[[ INPUT DATA, beginning ]]
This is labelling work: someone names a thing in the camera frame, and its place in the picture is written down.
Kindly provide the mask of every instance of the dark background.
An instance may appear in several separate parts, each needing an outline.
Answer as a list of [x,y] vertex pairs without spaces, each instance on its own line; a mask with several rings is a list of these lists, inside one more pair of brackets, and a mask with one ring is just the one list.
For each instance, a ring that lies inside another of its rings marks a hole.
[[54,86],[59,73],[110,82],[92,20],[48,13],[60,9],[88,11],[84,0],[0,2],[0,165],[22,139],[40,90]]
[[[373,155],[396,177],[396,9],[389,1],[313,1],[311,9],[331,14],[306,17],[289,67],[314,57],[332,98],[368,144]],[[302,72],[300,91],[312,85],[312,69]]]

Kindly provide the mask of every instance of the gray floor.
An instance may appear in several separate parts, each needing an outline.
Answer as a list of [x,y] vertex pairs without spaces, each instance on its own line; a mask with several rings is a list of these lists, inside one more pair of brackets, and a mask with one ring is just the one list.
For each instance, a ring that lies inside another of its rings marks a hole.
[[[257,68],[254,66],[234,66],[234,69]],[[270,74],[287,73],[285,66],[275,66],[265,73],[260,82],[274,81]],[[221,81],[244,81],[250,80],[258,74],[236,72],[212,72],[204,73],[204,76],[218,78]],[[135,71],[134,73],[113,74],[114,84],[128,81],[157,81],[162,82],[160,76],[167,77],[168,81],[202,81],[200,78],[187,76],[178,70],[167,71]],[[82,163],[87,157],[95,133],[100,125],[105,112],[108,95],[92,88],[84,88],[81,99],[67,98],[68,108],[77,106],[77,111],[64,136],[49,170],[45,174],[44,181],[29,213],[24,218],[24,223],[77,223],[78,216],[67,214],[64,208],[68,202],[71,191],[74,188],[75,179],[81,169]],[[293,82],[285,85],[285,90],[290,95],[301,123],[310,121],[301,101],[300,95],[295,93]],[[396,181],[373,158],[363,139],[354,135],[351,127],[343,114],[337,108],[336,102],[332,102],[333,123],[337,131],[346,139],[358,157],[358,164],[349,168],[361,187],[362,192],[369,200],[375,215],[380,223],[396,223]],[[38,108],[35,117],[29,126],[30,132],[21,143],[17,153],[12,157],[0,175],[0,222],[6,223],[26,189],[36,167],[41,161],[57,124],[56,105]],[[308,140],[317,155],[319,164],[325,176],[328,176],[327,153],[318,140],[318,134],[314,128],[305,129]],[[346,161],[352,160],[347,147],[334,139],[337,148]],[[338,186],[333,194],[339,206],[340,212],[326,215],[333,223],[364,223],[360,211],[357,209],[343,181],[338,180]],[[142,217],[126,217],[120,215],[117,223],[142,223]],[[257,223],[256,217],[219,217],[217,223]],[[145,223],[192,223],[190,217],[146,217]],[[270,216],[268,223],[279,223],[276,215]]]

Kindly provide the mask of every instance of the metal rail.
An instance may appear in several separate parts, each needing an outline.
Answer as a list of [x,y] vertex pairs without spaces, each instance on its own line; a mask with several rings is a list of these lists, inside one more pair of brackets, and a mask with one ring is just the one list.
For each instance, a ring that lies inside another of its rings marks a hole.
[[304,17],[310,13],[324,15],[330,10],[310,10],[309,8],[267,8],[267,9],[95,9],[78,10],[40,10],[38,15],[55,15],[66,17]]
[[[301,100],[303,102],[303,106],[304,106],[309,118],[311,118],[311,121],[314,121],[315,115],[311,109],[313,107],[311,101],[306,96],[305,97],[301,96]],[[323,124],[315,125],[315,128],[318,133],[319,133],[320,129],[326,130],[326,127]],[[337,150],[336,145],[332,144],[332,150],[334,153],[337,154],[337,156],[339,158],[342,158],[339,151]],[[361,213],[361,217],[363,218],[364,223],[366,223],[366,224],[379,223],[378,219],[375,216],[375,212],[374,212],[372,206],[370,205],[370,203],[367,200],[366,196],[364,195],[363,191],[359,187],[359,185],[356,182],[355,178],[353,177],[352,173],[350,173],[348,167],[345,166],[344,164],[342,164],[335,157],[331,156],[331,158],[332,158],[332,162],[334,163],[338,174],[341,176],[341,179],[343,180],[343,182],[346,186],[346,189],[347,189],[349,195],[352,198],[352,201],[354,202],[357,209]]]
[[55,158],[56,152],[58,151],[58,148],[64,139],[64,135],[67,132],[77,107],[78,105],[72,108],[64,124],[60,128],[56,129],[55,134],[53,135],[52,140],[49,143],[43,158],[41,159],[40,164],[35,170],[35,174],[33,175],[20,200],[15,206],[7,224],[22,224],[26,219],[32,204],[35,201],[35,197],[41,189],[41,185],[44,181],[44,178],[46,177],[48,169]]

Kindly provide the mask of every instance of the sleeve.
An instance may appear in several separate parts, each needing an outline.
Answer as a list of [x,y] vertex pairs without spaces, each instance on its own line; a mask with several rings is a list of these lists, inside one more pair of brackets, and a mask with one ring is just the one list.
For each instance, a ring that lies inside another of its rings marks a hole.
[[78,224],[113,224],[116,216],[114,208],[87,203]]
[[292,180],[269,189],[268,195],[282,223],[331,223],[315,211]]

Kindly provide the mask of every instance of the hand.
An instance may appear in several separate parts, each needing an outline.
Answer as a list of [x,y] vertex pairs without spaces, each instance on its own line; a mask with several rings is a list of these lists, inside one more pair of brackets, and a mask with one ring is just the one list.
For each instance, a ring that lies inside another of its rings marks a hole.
[[ INPUT DATA, end ]]
--- ABOUT THIS TASK ---
Write the entries again, exactly as they stand.

--- REPLY ---
This is labelling work: someone names a thing in the camera frame, and its place in the picture is written down.
Kindly provide the mask of every instance of the dark background.
An instance may appear in several separate parts, each needing an outline.
Answer as a list of [x,y] vertex pairs without spaces, each instance on its own line; a mask with several rings is a list of these lists, inside one more pair of brackets, and a mask with one ring is just the one list.
For each instance, a ring that lies inside another of its rings marks a hole.
[[54,86],[59,73],[110,82],[92,20],[48,13],[60,9],[88,11],[84,0],[0,2],[0,165],[22,139],[40,90]]
[[[373,155],[396,177],[396,9],[389,1],[313,1],[311,9],[331,14],[306,17],[289,67],[314,57],[332,98],[368,144]],[[302,72],[300,91],[312,85],[312,69]]]

Kindly provide the mask of every instance of the gray floor.
An instance may appear in several separate parts, each needing an outline.
Answer as a list of [x,y] vertex pairs without spaces, each instance on its own line; a mask with several rings is a list of these lists, inside one more pair of brackets, and a mask with one ring is just the one list.
For each instance, a ring that lies inside another of its rings marks a hole.
[[[257,68],[254,66],[234,66],[234,69]],[[270,74],[287,73],[285,66],[275,66],[265,73],[260,82],[274,81]],[[221,81],[244,81],[250,80],[258,74],[236,72],[212,72],[204,73],[204,76],[218,78]],[[135,71],[134,73],[113,74],[114,84],[128,81],[157,81],[162,82],[160,76],[167,77],[168,81],[202,81],[200,78],[187,76],[178,70],[167,71]],[[82,163],[87,157],[95,133],[100,125],[105,112],[108,95],[92,88],[84,88],[81,99],[67,98],[68,108],[77,106],[77,111],[64,136],[49,170],[45,174],[44,181],[29,213],[24,218],[24,223],[77,223],[78,216],[67,214],[64,208],[68,202],[71,191],[74,188],[75,179],[81,169]],[[293,82],[285,85],[285,90],[290,95],[301,123],[310,121],[301,101],[300,95],[295,93]],[[396,181],[373,158],[363,139],[354,135],[351,127],[343,114],[337,108],[336,102],[332,102],[333,123],[337,131],[346,139],[358,157],[358,164],[349,168],[361,187],[362,192],[369,200],[375,215],[380,223],[396,223]],[[38,108],[35,117],[29,126],[30,132],[21,143],[17,153],[12,157],[0,175],[0,222],[6,223],[26,189],[36,167],[41,161],[57,124],[56,105]],[[308,140],[317,155],[319,164],[325,176],[328,176],[327,153],[318,140],[318,134],[314,128],[305,129]],[[346,161],[352,160],[347,147],[334,139],[337,148]],[[338,186],[333,194],[339,206],[340,212],[326,215],[333,223],[364,223],[360,211],[357,209],[343,181],[338,180]],[[142,217],[126,217],[120,215],[117,223],[142,223]],[[257,223],[256,217],[219,217],[217,223]],[[145,223],[192,223],[190,217],[146,217]],[[270,216],[268,223],[279,223],[276,215]]]

Kindly provide the mask of every instance of the metal rail.
An instance may appear in several separate parts, each needing an outline.
Answer as a list of [x,y] vertex pairs without spaces, each instance on its own line; a mask with several rings is a list of these lists, inside one more pair of brackets, and a mask with one ring is just the one list.
For each instance, a ring that lies inside another of its rings marks a hole.
[[304,17],[310,13],[324,15],[330,10],[310,10],[309,8],[267,8],[267,9],[95,9],[78,10],[40,10],[38,15],[55,15],[66,17]]
[[[301,100],[303,102],[303,106],[304,106],[309,118],[311,118],[311,121],[314,121],[315,115],[311,109],[313,107],[311,101],[306,96],[305,97],[301,96]],[[323,124],[315,125],[315,128],[318,133],[319,133],[320,129],[326,130],[326,127]],[[337,150],[336,145],[332,144],[332,150],[334,153],[337,154],[337,156],[339,158],[342,158],[339,151]],[[361,213],[361,217],[363,218],[364,223],[366,223],[366,224],[379,223],[378,219],[375,216],[375,212],[374,212],[372,206],[370,205],[370,203],[367,200],[366,196],[364,195],[363,191],[359,187],[359,185],[356,182],[355,178],[353,177],[352,173],[350,173],[348,167],[345,166],[344,164],[342,164],[335,157],[331,156],[331,158],[332,158],[332,162],[334,163],[338,174],[341,176],[341,179],[343,180],[343,182],[346,186],[346,189],[347,189],[349,195],[352,198],[352,201],[354,202],[357,209]]]
[[55,158],[56,152],[58,151],[58,148],[64,139],[64,135],[67,132],[77,107],[78,105],[72,108],[64,124],[60,128],[56,129],[55,134],[53,135],[52,140],[49,143],[43,158],[41,159],[40,164],[35,170],[35,174],[33,175],[20,200],[15,206],[7,224],[22,224],[26,219],[32,204],[35,201],[35,197],[41,189],[41,185],[44,181],[44,178],[46,177],[48,169]]

Kindly provide the mask of every instance of the sleeve.
An instance may appear in several separate parts, each needing an outline.
Answer as a list of [x,y] vertex pairs without spaces, each instance on its own line; a mask with several rings is a list of these lists, inside one more pair of brackets, and a mask with one ring is just the one list.
For each instance, a ring that lies inside another of its rings marks a hole.
[[78,224],[113,224],[116,216],[114,208],[87,203]]
[[292,180],[269,189],[268,195],[282,223],[331,223],[315,211]]

Kindly provide the mask of every instance of the hand.
An instance may appear in several separate parts, each needing an outline.
Answer as a list of [x,y] vertex pairs without spaces, each instance on its own line; a mask with several rings is a list of these lists, inside one more pair of brackets, and a mask with one ring is just the one list.
For each instance, a ring that lies inside another of its rings marks a hole.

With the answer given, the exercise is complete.